[How to complete this task] The number of lines holding "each" in the listing below is all you should give.

(Supplied data)

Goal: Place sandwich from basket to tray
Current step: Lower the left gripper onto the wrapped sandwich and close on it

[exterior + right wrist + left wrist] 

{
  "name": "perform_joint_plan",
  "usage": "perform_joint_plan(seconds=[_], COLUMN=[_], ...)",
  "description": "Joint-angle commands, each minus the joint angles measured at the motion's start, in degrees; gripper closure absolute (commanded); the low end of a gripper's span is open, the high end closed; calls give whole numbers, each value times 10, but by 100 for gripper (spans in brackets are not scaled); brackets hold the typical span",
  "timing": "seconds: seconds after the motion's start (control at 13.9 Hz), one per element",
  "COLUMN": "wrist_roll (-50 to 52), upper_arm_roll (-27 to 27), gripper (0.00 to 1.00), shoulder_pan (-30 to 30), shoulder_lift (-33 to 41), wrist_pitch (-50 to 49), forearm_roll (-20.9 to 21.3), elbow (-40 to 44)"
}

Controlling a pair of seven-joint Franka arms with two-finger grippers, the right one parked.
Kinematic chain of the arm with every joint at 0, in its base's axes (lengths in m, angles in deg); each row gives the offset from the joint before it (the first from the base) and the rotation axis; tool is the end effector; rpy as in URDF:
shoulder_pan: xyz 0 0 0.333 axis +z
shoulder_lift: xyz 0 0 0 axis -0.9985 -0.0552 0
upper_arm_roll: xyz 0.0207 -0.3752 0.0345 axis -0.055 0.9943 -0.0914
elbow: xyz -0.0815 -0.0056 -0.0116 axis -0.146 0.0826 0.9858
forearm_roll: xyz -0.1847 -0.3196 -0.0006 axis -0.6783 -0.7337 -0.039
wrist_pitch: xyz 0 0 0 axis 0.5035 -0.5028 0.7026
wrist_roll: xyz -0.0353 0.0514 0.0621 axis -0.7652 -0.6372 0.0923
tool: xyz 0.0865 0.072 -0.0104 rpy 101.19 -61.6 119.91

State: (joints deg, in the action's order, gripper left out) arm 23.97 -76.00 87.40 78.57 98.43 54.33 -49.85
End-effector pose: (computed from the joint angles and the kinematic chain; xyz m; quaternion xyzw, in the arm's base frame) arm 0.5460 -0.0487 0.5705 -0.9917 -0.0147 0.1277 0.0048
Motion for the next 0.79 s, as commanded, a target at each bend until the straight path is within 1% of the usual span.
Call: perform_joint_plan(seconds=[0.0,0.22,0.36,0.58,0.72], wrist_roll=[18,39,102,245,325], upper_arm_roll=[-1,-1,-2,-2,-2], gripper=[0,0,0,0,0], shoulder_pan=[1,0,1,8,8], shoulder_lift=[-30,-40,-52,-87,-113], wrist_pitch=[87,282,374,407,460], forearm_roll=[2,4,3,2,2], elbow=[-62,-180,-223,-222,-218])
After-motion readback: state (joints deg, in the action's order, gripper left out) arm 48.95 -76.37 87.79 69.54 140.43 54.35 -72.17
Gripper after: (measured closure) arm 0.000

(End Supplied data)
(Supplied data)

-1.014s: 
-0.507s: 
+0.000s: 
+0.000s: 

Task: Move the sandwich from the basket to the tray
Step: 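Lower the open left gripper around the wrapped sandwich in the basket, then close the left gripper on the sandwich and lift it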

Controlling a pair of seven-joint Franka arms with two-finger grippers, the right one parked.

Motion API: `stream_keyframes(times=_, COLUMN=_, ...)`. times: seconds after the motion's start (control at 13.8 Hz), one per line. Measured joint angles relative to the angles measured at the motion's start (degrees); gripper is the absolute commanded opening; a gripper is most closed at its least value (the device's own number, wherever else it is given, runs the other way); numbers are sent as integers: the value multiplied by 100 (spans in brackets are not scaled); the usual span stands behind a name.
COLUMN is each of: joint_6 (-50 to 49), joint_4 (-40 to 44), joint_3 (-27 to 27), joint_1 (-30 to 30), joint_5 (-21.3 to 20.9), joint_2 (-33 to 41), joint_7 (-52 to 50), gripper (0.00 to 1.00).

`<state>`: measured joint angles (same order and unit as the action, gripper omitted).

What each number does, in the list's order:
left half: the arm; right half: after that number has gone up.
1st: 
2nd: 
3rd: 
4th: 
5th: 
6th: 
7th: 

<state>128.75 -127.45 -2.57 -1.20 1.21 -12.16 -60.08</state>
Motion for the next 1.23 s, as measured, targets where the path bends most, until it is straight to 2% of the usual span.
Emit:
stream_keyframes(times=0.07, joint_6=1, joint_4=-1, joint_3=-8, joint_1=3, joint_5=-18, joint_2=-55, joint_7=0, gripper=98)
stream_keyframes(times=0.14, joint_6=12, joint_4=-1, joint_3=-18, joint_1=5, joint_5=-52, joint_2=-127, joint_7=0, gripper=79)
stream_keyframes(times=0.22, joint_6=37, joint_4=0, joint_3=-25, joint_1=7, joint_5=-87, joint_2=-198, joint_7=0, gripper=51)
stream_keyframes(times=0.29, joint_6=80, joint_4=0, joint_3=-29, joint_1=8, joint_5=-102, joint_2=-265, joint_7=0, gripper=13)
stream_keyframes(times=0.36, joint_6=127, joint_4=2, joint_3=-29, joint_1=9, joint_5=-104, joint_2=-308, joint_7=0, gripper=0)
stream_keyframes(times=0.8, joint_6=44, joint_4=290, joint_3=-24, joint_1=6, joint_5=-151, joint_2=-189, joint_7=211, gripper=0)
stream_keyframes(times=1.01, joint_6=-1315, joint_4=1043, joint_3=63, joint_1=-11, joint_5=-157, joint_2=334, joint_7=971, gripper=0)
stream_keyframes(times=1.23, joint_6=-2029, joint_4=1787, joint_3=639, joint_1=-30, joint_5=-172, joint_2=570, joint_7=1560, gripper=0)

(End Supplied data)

[Written reply] 5